Company valuation

Nine years ago this company was just a dream. At that time, you made the decision to open a small gift boutique. You had owned your own business before, but that had been an aerobics studio, and the schedule had been more flexible. The location was open when you were holding classes, closed when you were not. During the years you ran the aerobics studio you loved going to work. You had a steady group of clients who signed up for monthly memberships again and again. It was only the birth of your daughter that made you sell that business.
When your daughter was first born she was able to come to class with you. By the time she started full day kindergarten, however, your schedule needed to change so you sold that first business. Then, nine years ago you took the leap again and opened the gift shop. Your daughter was older and was able to drive and you found yourself with enough time to go back to work full time.
The gift shop has been a success. You again have a large number of customers who return to your store again and again to check out the new merchandise and to buy items for themselves and to buy gifts for their friends. Now that your daughter is in college, however, you want more flexibility. You want to be able to drive the 50 miles to go take her out for lunch without having to worry about who is going to cover the hours at the store.
Unlike the aerobics studio, the gift shop has to have set hours. Hours that are predictable for customers who want to take advantage of the front door parking, run in and make their purchase, and be on their way. So, you have decided to take inventory of the business itself, use your business valuation resources to determine a selling price, and list the gift boutique for sale. Even though the aerobics studio and gift shop are very different from each other, the process of how to value a company is the same. Gathering all of the necessary financial information is the same.

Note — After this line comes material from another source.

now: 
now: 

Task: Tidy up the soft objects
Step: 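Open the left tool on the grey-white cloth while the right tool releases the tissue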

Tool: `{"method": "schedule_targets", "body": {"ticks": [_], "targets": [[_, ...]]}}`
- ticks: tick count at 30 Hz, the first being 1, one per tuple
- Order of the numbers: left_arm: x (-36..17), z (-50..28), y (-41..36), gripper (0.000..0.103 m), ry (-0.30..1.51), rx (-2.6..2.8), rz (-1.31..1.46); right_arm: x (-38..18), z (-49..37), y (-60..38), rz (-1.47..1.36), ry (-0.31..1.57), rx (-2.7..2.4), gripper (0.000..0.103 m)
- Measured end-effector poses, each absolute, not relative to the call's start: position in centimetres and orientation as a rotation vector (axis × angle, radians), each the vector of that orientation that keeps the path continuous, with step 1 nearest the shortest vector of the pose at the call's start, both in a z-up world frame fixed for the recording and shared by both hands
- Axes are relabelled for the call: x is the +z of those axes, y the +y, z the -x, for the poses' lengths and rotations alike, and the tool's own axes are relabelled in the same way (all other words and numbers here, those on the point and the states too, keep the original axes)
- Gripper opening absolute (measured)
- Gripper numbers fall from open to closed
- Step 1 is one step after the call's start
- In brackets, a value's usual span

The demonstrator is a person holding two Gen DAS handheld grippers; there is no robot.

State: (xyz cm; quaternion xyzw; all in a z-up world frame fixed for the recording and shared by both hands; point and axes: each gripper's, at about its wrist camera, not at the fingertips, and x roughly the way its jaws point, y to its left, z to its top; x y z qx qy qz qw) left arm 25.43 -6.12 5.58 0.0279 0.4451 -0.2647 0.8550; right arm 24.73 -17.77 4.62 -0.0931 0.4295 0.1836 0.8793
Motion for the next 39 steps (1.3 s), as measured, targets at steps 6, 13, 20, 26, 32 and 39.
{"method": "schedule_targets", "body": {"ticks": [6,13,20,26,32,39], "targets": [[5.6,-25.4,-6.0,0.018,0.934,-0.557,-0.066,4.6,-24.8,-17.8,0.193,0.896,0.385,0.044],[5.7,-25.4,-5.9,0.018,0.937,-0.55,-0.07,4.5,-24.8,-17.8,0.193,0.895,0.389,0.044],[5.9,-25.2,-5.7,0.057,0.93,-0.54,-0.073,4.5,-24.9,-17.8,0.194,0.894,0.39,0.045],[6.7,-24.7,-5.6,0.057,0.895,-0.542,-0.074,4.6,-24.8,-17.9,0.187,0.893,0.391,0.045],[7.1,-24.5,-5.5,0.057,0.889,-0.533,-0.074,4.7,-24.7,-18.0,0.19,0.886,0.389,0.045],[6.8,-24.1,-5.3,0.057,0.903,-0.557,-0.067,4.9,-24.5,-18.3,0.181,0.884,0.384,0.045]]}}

Examining the profits from each year is the same. Attempting to find comparable businesses that have sold in the last few years is the same. And, the difficult task of finding an asking price that is neither too high nor too low is the same. It is a lot of work, but you know it is important to seriously spend the required amount of time asking yourself, “How do I go about calculating my business worth?” If not, you may not profit from your efforts from the last nine years.
When Is It Important to Know about Calculating My Business Worth?
For most business owners, the only time that you need to determine a business’ worth is when you are preparing to sell that business. The company valuation process, in fact, is the key component to determining the selling price for a company. It might be nice to know the value of your business at other times, but realistically taking the time to determine the value only happens when it comes time to sell.
What Do I Need to Know about Calculating My Business Worth?
The two key starting points toward establishing the value of a business are determining why you need business valuation and assembling all the required information. This sounds simple, but it is a complicated process. If, for example, you are selling your business the process is complicated because you want to make sure that you thoroughly examine all of the necessary documents.
Why Is It Important to Know about Calculating My Business Worth?
The business valuation process is important because without it sellers cannot justify their asking price. Business valuation is obviously an economic analysis exercise. As such, it should come as no surprise that the company financial information provides the key components for the process. The two main financial statements you need for business valuation are the income statement and the balance sheet. To do the most thorough job of valuing a small business, it is necessary to have at least three to five years of past income statements and balance sheets available.